-- PROMPT --
Please output the data exactly, minus pictures.

-- DATASET EXTRACT --
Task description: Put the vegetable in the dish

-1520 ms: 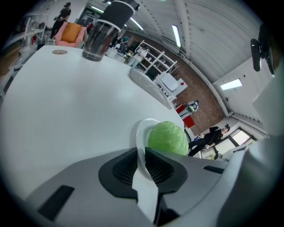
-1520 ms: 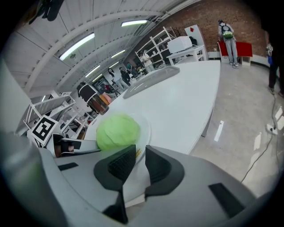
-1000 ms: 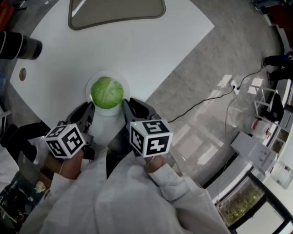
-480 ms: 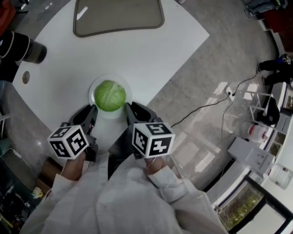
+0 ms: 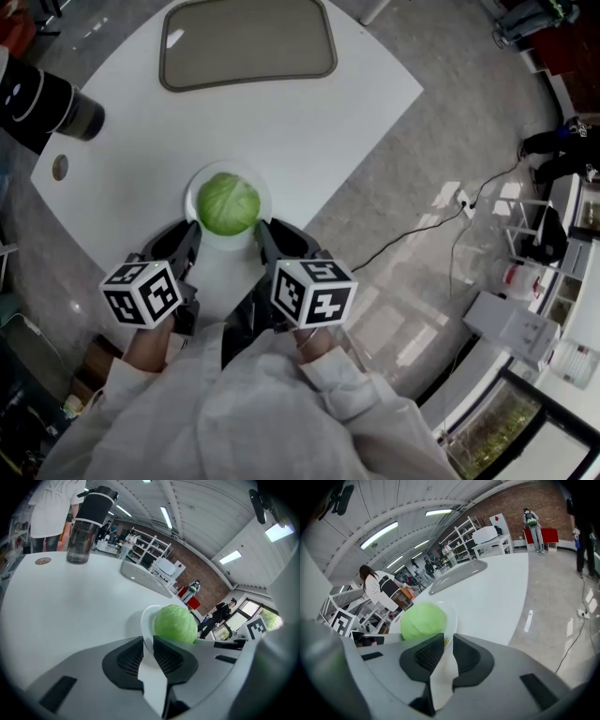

-- RESPONSE AREA --
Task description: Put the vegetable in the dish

-1520 ms: 
-1520 ms: 
-1000 ms: 
-480 ms: 
+0 ms: 

Fully answered, the exercise is complete.